The United States ambassador to Nepal, Alaina B Teplitz in an op-ed published in Nepali and English in Kathmandu dailies on Monday has strongly criticised a new draft law making it difficult for civil society organisations to register and operate in Nepal.

The draft Social Welfare and Development Act requires civil society organizations (CSOs) to get multiple approvals from different agencies despite the constitutional provisions for streamlined registration and operation.

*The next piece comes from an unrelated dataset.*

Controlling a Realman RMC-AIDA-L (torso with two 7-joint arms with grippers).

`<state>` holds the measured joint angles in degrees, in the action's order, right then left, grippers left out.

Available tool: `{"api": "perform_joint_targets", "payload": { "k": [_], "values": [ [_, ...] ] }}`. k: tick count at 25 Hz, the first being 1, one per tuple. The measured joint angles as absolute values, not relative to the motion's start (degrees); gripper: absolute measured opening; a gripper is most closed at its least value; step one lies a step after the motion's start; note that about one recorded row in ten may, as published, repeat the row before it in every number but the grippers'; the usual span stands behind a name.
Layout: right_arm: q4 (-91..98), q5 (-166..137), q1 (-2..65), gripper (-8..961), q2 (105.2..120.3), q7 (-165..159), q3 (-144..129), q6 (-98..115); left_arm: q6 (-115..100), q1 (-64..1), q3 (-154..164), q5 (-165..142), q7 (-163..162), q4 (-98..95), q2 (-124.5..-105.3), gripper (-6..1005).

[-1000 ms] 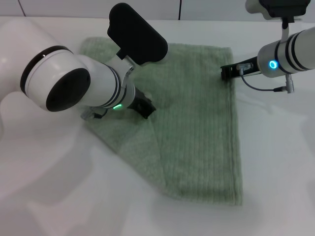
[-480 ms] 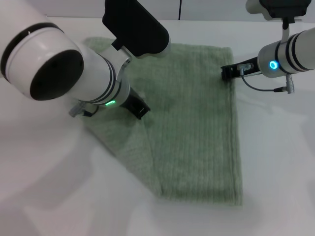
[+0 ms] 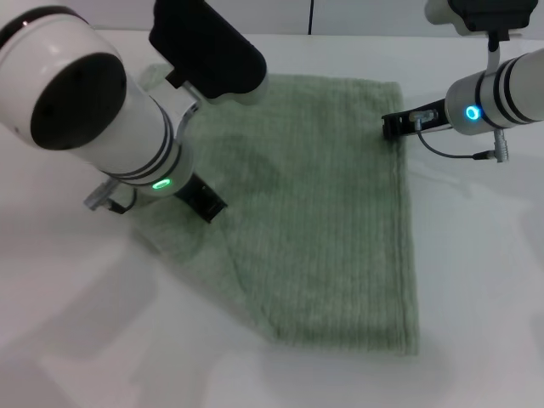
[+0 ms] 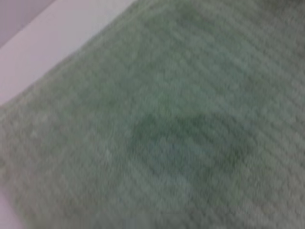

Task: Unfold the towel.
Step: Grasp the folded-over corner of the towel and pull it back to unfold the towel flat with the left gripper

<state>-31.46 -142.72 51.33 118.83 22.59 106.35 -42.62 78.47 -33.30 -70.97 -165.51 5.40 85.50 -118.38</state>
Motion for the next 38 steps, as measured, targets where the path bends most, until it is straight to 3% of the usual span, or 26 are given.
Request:
{"api": "perform_joint_targets", "payload": {
  "k": [38],
  "values": [
    [-31.37, -142.55, 50.69, 0, 118.74, 22.68, 106.34, -42.66, 92.40, -33.57, -75.49, -165.58, 1.07, 89.89, -118.07, 90]
  ]
}}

‘The new Social Welfare and Development Act currently being drafted … appears to run counter to the constitution’s call for a single-door system requiring CSOs to obtain multiple approvals from different agencies in order to operate,’ Teplitz writes. ‘The draft Act also restricts CSO access to foreign funding by requiring CSOs to obtain permission from the Social Welfare Council to implement projects using foreign aid and support.’

The US government through its agencies and contractors supports NGOs in health, education and gender as well as provide grants to civil society groups working on human rights and democracy.  Teplitz said the US engaged with CSOs in Nepal so they had the tools and skills to advocate on behalf of the people they serve.

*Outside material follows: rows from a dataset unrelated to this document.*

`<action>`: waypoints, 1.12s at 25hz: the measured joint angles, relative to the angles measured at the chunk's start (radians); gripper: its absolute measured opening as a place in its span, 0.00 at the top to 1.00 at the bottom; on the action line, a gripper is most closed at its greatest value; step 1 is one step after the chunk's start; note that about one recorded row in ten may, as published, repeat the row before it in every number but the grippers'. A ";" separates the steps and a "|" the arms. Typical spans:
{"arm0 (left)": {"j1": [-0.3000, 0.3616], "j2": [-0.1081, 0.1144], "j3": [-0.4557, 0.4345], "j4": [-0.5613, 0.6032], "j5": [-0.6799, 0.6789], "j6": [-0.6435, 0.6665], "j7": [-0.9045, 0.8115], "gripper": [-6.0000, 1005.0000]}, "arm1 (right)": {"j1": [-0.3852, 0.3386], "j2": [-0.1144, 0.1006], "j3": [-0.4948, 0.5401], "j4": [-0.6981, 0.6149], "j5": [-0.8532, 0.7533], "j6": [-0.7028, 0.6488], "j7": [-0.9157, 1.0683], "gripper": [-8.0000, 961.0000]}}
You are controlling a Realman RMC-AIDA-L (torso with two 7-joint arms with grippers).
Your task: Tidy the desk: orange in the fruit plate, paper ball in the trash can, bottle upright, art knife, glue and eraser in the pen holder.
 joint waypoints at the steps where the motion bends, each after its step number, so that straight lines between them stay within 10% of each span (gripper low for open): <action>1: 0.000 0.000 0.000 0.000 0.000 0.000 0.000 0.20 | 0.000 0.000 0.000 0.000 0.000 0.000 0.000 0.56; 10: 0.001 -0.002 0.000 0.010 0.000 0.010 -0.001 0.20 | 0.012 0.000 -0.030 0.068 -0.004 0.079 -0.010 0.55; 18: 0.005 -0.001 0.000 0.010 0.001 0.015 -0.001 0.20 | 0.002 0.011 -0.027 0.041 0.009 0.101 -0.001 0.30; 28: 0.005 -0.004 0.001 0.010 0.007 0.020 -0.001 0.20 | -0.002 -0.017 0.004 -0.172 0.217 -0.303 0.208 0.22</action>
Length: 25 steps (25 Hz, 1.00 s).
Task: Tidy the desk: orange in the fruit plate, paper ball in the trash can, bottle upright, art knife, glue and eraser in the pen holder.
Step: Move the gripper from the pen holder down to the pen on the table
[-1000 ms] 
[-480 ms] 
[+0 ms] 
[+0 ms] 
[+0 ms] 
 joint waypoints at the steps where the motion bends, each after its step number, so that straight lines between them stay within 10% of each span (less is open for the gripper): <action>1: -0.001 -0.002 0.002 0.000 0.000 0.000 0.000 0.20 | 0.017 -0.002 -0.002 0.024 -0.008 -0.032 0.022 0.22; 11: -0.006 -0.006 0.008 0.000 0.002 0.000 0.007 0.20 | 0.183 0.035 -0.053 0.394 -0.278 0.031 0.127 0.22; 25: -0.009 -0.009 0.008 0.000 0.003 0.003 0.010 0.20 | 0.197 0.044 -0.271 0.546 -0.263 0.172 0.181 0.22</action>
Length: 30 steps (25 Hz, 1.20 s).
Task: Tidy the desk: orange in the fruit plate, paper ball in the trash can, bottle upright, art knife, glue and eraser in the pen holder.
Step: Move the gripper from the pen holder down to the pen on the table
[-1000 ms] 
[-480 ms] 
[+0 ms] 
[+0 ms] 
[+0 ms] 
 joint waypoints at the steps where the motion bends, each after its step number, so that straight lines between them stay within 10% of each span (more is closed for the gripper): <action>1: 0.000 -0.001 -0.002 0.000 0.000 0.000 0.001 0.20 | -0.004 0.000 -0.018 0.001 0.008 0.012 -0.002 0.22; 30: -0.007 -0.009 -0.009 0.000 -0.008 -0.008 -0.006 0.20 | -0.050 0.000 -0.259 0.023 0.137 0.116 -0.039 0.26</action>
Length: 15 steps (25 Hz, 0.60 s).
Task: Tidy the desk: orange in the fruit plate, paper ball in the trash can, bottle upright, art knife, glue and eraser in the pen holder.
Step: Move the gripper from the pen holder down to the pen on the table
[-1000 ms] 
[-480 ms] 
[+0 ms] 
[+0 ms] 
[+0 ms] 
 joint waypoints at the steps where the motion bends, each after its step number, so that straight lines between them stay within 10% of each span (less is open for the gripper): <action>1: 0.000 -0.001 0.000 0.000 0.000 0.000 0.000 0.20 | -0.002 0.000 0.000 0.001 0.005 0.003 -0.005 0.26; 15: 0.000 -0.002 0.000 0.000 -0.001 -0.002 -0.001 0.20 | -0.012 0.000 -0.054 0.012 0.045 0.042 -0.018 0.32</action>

She warned that the restrictions on foreign funding in the draft ‘besides being an unnecessary burden on these institutions … would be a violation of the International Covenant on Civil and Political Rights’.

‘While civil society, including our friends in the media, can,. At times, be difficult or a challenge to the government, that is precisely why our democracy needs them, and why we work with other democratic governments to enhance civil society,” she adds.

Civil society organisations include NGOs, the media, community-based groups, think tanks, academia and professional institutions. Teplitz writes: ‘It is imperative that during the democratic transitioncivic space remain open to support an active civil society.”